Ollama Cloud Pricing: GPU-Time Billing for Hosted Models

Source 1 min read
ollamallmself-hostingcloud-inferencelocal-aipricingopen-models

Summary

Ollama has launched a tiered cloud offering (Free / Pro at $20/month or $200/year / Max) alongside its local-run model support. Usage is GPU-time-based rather than fixed tokens, meaning efficiency gains from better hardware directly benefit users over time. The free tier covers light usage with 1 concurrent cloud model; Pro adds 50x more cloud usage and 3 concurrent models.

Key Insight

  • Pricing model is GPU-time-based, not token-capped — as hardware improves, you get more from the same plan. This is a meaningful differentiator vs. OpenAI/Anthropic fixed-rate token billing.
  • Concurrency tiers matter for agent workflows: Free = 1, Pro = 3, Max = 10 simultaneous cloud models.

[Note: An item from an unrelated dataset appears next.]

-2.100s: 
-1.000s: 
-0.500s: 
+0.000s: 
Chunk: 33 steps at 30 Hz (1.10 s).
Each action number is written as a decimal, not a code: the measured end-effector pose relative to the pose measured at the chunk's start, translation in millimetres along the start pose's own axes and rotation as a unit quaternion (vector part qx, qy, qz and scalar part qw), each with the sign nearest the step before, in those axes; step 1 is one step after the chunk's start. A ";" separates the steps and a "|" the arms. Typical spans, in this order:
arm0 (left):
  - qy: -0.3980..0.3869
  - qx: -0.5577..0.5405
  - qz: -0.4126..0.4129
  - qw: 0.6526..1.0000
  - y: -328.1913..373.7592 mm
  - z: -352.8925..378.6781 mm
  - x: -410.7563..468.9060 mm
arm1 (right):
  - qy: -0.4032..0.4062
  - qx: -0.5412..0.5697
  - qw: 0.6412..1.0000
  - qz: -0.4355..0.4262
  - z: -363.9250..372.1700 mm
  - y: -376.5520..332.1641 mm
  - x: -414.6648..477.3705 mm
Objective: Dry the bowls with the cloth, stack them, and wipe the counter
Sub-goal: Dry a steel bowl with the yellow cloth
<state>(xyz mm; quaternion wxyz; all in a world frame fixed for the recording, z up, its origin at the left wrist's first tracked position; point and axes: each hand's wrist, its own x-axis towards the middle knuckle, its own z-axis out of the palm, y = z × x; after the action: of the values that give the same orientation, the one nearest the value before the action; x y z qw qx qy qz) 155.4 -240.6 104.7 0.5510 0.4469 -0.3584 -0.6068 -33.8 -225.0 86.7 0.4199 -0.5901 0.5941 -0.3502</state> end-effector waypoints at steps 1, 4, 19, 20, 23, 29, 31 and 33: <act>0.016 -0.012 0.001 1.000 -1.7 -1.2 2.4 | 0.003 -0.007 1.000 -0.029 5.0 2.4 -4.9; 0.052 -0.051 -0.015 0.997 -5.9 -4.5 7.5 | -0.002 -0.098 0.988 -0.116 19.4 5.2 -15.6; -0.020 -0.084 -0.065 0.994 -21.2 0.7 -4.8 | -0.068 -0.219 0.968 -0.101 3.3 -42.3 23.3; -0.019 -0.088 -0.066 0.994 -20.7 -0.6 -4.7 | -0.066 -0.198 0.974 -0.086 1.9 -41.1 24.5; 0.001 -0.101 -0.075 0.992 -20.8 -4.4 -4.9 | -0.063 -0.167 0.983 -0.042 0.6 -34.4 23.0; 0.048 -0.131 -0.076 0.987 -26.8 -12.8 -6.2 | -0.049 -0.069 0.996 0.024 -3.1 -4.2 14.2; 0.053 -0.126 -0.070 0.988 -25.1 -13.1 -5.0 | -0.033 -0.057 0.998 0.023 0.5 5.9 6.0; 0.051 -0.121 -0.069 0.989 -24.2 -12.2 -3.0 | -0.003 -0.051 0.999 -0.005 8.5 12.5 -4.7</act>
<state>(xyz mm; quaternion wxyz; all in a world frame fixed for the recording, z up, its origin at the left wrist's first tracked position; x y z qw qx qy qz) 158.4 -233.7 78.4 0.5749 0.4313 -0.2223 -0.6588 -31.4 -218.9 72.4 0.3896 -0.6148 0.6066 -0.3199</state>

Agentic pipelines needing parallel model calls require at least Pro.
  • Privacy guarantees: no logging, no training on prompt/response data. NVIDIA Cloud Providers (NCPs) host the models under zero-retention contracts.
  • Session limits reset every 5 hours; weekly limits reset every 7 days — relevant for planning continuous automation runs.
  • “Additional usage at competitive per-token rates, including cache-aware pricing” is listed as coming soon, which will enable pay-as-you-go overflow.
  • Cloud models run native weights (not quantized down), on Blackwell/Vera Rubin NVIDIA hardware with NVFP4 acceleration where available.
  • 40,000+ community integrations means drop-in compatibility with most LLM toolchains.